EXERCISE AIM: Each line of the material must be reproduced exactly; pictures stay out.

STORED DATA:
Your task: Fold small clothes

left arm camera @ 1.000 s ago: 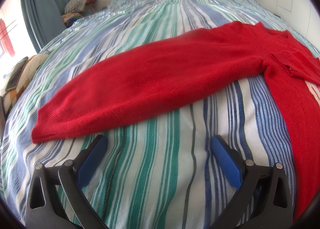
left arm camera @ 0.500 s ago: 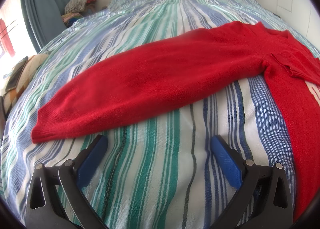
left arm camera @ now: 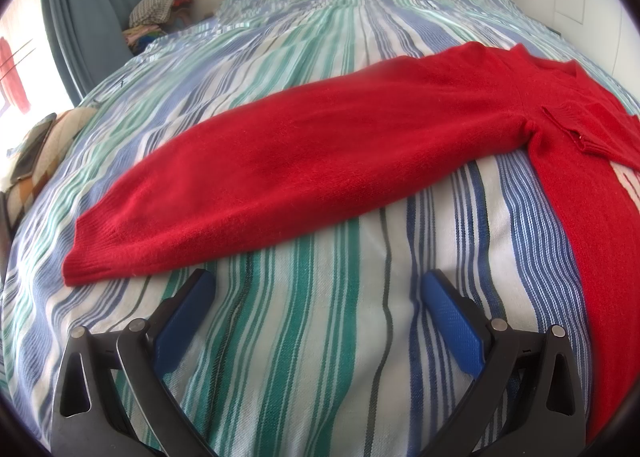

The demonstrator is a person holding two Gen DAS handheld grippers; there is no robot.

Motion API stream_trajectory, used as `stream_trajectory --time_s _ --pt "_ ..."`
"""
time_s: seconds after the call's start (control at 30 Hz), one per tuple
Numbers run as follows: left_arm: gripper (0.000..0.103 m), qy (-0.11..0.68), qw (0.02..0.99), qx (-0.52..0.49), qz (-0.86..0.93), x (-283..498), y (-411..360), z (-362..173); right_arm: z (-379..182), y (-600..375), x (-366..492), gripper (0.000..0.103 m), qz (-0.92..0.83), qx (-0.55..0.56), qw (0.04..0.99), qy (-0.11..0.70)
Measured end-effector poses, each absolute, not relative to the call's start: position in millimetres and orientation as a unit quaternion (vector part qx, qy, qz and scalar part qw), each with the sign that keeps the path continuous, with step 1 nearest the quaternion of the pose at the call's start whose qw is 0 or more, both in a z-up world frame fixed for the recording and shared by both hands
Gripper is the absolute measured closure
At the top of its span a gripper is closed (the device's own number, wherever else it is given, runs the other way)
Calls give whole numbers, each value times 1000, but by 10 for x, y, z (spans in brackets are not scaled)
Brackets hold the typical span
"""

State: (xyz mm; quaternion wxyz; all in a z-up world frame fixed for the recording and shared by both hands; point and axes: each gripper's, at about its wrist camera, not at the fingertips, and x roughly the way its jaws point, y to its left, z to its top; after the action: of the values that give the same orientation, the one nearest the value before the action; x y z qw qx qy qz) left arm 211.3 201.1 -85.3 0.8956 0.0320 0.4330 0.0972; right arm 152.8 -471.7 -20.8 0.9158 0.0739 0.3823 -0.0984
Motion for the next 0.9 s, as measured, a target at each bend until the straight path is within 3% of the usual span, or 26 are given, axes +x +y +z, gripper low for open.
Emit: stream_trajectory --time_s 0.9 --pt "0 433 896 32 97 2112 2011 -853 -200 -4724 1525 4 -96 77 916 381"
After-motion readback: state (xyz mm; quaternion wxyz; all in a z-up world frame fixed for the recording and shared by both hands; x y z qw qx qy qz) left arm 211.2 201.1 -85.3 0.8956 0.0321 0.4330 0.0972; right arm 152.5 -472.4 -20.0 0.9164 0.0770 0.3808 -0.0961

TASK ANSWER:
Your task: Fold small clothes

left arm camera @ 1.000 s ago: 
left arm camera @ 0.500 s ago: 
left arm camera @ now: 

The demonstrator is a person holding two Gen DAS handheld grippers; there is no robot.

Motion API stream_trajectory, used as `stream_trajectory --time_s _ --pt "_ ..."`
"""
time_s: seconds after the call's start (control at 30 Hz), one per tuple
Numbers run as follows: left_arm: gripper (0.000..0.103 m), qy (-0.11..0.68), qw (0.02..0.99), qx (-0.52..0.49), qz (-0.86..0.93), x (-283..498), y (-411..360), z (-362..173); right_arm: z (-379..182), y (-600..375), x (-366..492), gripper (0.000..0.103 m), qz (-0.92..0.83), qx (-0.55..0.56), qw (0.04..0.99), qy (-0.11..0.70)
Measured end-effector poses, each absolute, not relative to the call's start: position in millimetres and orientation as a unit quaternion (vector part qx, qy, qz and scalar part qw), each with the sign that keeps the path continuous, with step 1 nearest the quaternion of the pose at the call's start whose qw is 0 or more, both in a z-up world frame fixed for the recording and shared by both hands
Gripper is the absolute measured closure
At the top of its span a gripper is closed (the device's own number, wherever else it is given, runs the other way)
Calls give whole numbers, each value times 1000, but by 10 for x, y, z (spans in brackets are not scaled)
Brackets hold the typical span
"""

State: (xyz mm; quaternion wxyz; all in a z-up world frame fixed for the recording and shared by both hands; point and axes: each gripper's, at about its wrist camera, not at the fingertips, and x roughly the way its jaws point, y to its left, z to its top; after the action: of the values that give the same orientation, the one nearest the value before the action; x y z qw qx qy qz) left arm 211.3 201.1 -85.3 0.8956 0.0320 0.4330 0.0972; right arm 152.8 -471.7 -20.8 0.9158 0.0739 0.3823 -0.0984
Motion for the next 0.9 s, as measured, a target at each bend until the straight path is within 3% of the usual span, or 26 are given, axes +x +y +z, gripper low for open.
Emit: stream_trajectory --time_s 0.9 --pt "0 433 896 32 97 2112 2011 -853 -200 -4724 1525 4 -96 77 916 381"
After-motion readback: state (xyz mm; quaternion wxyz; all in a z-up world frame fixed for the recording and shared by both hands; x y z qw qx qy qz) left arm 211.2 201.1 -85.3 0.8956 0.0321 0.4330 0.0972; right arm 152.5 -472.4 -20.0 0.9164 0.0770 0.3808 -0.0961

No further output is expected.